### Problem
Look through the entries. Copy each line that has the word "where".

** Opening Records supplied block **

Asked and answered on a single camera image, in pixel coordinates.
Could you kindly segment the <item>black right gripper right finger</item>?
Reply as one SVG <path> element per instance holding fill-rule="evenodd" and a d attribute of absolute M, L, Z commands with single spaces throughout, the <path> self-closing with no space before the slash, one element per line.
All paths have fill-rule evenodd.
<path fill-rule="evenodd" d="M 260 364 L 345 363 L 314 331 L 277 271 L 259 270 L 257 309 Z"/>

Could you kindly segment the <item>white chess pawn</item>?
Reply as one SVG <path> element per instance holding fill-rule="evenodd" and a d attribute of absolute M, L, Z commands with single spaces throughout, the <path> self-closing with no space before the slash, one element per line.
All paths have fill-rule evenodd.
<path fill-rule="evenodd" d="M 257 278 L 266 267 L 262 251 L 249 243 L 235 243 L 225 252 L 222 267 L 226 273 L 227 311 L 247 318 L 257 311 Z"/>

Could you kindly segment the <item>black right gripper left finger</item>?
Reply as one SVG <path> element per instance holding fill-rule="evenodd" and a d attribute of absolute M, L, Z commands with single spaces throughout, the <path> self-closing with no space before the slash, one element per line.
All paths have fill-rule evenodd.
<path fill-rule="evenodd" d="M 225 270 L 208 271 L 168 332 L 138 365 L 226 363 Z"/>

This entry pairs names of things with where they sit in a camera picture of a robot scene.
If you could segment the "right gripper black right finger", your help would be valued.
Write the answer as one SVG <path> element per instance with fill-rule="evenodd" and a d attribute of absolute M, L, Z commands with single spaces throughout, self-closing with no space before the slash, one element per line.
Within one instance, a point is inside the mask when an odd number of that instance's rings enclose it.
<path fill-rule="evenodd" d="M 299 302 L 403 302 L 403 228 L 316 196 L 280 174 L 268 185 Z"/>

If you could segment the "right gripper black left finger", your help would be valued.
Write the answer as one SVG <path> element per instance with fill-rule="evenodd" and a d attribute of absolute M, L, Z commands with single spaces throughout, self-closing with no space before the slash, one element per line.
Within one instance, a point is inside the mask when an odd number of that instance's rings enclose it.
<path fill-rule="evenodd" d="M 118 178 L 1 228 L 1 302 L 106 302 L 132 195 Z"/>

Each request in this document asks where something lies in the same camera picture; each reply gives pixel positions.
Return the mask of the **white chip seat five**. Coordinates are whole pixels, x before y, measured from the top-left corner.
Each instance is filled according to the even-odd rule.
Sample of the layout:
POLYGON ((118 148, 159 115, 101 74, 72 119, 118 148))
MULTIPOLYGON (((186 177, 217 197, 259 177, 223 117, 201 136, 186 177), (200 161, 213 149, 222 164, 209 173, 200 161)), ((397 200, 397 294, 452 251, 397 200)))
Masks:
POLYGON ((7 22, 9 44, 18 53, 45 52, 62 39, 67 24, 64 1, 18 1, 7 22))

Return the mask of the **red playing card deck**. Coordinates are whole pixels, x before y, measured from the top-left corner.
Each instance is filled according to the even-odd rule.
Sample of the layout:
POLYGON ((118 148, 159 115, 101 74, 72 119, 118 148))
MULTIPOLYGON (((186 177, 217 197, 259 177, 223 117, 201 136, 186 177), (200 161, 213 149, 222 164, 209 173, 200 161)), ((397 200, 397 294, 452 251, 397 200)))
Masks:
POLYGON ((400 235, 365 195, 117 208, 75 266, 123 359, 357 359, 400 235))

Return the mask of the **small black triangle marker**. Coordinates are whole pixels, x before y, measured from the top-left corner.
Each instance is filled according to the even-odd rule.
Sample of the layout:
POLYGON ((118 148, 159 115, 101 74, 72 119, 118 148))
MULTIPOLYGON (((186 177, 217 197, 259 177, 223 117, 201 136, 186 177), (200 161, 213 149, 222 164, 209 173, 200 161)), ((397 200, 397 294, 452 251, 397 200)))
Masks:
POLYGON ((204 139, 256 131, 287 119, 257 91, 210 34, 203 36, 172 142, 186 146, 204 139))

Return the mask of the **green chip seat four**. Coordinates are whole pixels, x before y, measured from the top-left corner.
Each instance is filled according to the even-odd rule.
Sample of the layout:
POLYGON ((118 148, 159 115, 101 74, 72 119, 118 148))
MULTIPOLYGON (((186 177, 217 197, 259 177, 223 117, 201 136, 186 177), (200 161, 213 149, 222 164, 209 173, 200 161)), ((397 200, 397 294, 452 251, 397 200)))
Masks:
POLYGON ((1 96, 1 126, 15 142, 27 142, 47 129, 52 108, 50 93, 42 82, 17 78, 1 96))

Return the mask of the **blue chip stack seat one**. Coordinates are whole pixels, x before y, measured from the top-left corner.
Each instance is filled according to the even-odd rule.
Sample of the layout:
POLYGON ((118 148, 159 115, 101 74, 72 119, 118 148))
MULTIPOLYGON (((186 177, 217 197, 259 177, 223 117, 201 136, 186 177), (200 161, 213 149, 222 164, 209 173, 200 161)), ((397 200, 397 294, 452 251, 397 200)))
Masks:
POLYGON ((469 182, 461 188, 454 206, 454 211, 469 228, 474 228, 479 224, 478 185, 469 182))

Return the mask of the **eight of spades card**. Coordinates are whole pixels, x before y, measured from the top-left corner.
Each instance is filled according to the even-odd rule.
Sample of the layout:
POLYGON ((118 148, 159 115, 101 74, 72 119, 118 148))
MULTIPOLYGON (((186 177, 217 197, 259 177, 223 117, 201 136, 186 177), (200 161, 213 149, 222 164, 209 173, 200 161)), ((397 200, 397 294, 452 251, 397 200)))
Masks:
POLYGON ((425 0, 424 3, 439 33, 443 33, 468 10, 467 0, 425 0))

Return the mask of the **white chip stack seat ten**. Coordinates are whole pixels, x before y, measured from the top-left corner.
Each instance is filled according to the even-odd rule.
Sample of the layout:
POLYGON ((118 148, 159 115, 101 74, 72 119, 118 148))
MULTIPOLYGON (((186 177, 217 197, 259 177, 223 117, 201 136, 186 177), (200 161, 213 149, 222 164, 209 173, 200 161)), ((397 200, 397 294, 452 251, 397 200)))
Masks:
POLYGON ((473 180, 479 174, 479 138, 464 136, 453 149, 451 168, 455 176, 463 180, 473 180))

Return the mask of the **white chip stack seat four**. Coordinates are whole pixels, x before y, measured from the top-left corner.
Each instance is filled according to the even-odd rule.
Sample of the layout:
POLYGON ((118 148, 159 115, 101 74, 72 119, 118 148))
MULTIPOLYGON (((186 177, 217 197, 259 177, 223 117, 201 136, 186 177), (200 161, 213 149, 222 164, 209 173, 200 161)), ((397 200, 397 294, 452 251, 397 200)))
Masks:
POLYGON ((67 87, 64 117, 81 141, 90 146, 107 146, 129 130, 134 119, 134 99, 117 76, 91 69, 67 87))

** Closing Records supplied block **
** Opening Records supplied block **

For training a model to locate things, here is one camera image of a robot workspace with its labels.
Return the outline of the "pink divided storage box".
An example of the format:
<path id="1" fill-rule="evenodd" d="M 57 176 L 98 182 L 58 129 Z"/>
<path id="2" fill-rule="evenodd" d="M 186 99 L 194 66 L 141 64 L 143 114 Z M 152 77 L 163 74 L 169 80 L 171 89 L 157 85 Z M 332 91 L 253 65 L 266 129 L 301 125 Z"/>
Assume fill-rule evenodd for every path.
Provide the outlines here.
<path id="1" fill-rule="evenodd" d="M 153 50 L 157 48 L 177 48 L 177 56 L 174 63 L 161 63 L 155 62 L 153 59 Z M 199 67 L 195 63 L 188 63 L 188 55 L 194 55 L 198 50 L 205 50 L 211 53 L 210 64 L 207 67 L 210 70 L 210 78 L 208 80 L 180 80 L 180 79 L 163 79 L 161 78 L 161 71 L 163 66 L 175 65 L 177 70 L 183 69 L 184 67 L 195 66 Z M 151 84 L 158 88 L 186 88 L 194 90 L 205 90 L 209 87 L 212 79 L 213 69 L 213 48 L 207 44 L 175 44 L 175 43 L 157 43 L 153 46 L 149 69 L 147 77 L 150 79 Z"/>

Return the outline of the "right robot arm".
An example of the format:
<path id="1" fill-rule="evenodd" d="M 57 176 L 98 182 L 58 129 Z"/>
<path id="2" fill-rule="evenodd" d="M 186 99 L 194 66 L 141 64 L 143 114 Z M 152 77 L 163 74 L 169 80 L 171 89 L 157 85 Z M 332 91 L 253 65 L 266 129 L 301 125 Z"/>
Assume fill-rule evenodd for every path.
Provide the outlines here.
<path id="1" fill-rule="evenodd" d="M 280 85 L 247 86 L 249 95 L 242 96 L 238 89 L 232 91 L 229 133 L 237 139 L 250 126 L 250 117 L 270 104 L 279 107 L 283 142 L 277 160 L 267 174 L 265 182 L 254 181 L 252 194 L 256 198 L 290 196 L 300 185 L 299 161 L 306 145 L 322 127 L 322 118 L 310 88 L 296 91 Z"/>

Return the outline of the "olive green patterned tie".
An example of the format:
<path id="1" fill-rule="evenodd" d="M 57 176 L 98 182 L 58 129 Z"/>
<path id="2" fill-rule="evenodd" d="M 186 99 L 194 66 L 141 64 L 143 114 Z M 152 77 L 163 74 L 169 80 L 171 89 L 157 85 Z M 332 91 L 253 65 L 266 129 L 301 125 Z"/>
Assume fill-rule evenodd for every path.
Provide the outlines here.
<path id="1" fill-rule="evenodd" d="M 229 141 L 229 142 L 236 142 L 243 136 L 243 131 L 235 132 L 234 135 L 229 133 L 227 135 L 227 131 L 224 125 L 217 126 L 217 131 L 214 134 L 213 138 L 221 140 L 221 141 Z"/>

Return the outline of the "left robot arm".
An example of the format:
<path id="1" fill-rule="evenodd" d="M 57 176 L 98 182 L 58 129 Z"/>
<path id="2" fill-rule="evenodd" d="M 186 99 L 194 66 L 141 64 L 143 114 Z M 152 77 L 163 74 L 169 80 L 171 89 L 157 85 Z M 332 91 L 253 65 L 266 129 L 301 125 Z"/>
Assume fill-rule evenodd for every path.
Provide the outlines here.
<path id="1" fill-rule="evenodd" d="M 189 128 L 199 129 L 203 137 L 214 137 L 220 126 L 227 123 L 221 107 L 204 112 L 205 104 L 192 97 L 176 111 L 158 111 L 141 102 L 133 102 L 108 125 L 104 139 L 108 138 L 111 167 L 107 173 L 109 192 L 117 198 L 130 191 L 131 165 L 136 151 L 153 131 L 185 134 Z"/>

** Closing Records supplied block **
** Opening Records supplied block **

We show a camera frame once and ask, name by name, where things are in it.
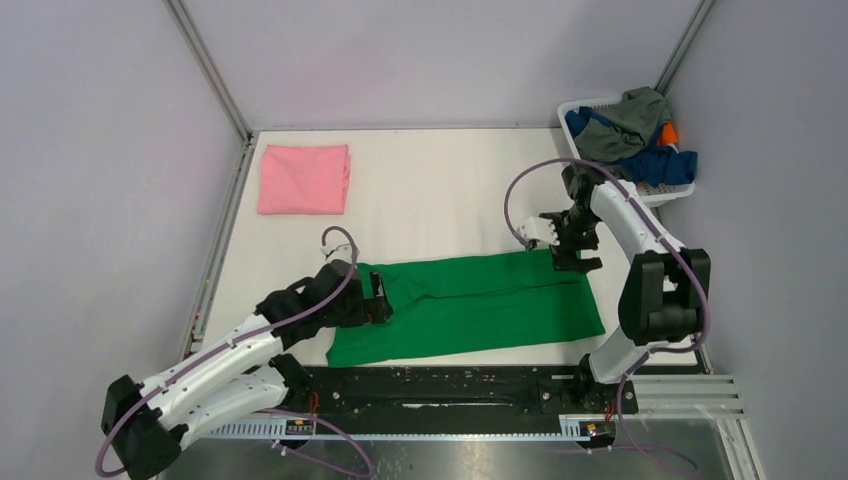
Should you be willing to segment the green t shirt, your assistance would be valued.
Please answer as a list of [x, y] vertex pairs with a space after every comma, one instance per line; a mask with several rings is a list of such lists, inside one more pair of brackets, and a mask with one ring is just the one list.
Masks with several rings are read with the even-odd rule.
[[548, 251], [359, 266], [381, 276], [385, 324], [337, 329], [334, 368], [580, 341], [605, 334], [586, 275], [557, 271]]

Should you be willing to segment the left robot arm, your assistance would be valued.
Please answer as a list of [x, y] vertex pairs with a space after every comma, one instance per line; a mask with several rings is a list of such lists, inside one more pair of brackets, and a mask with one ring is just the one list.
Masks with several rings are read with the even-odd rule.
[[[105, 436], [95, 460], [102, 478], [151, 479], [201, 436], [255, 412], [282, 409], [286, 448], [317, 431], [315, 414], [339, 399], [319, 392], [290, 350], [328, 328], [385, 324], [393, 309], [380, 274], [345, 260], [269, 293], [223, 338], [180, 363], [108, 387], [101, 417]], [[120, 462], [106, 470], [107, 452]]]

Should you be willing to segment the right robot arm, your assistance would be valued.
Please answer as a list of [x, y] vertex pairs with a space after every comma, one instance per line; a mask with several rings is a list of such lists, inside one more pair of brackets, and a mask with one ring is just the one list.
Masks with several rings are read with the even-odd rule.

** Closing Records supplied block **

### Reply
This entry pairs names of things with where they sit in a camera picture of a robot scene.
Each request in this document asks where something lies in the same camera picture; each reply gives pixel positions.
We show a camera frame once and ask, name by name, where things are in it.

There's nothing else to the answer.